■ WHAT THE TASK ASKS ■
From the line containing "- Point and" through the last line of the material, copy every line exactly, both ends inclusive; do not copy pictures.
****************************************
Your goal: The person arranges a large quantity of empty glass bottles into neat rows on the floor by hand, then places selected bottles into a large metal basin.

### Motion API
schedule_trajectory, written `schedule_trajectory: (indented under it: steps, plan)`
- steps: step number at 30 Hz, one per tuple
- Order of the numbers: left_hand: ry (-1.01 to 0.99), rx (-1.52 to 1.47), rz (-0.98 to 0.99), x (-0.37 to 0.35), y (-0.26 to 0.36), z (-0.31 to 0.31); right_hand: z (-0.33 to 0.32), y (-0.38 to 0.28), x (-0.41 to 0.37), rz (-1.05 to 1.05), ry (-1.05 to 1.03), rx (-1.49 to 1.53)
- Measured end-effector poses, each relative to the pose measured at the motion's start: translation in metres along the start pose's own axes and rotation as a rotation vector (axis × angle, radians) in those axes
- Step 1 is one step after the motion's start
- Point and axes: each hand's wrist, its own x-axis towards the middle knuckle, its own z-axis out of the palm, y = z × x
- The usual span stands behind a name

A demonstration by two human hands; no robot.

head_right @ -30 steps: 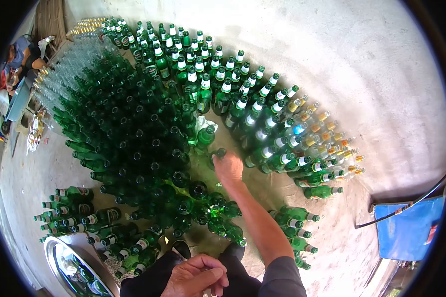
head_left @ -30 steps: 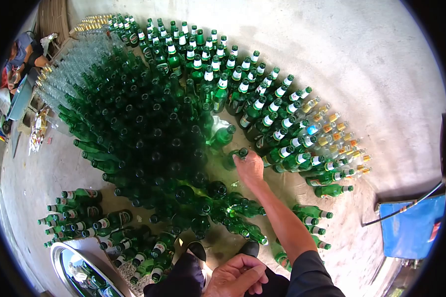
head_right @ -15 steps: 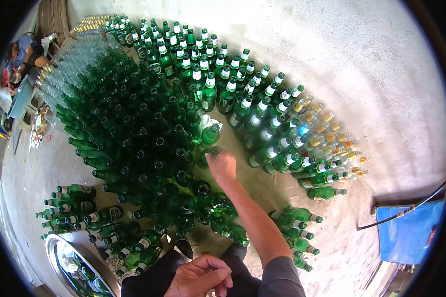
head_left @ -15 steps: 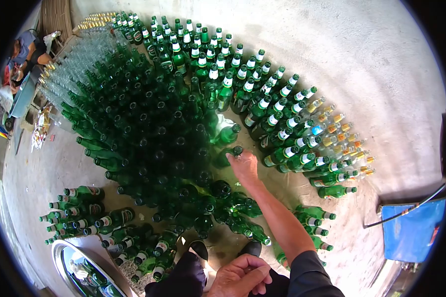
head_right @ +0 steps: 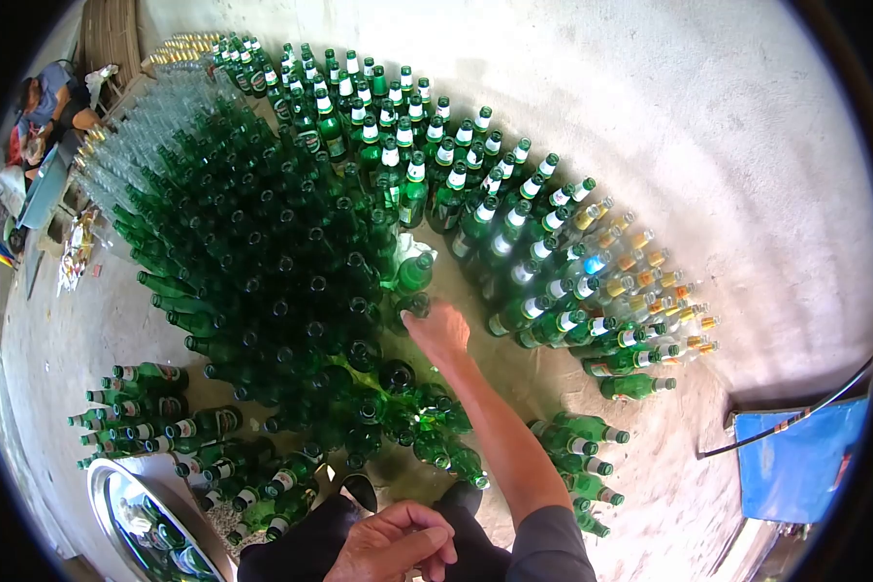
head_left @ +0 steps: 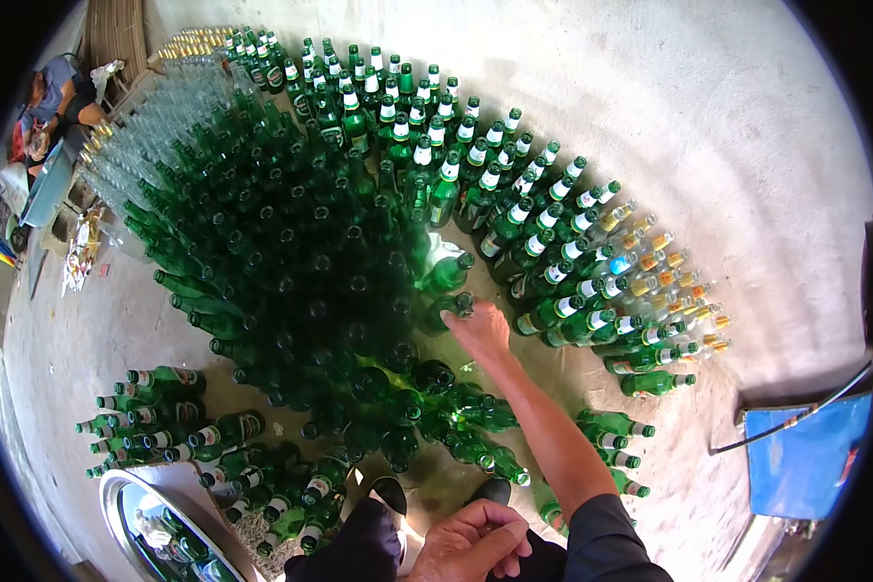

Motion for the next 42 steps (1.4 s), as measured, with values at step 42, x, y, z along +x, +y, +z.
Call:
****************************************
■ TASK RESPONSE ■
- Point and axes: each hand's wrist, its own x-axis towards the middle knuckle, its own z-axis out of the palm, y = z × x
- The usual span stands behind a name

A demonstration by two human hands; no robot.

head_right @ -30 steps: 
head_left @ -30 steps: 
head_right @ -15 steps: 
head_left @ -15 steps: 
head_right @ +0 steps: 
head_left @ +0 steps: 

Motion for the next 42 steps (1.4 s), as measured, with values at step 42, x, y, z along +x, +y, +z.
Call:

The required output has now been supplied.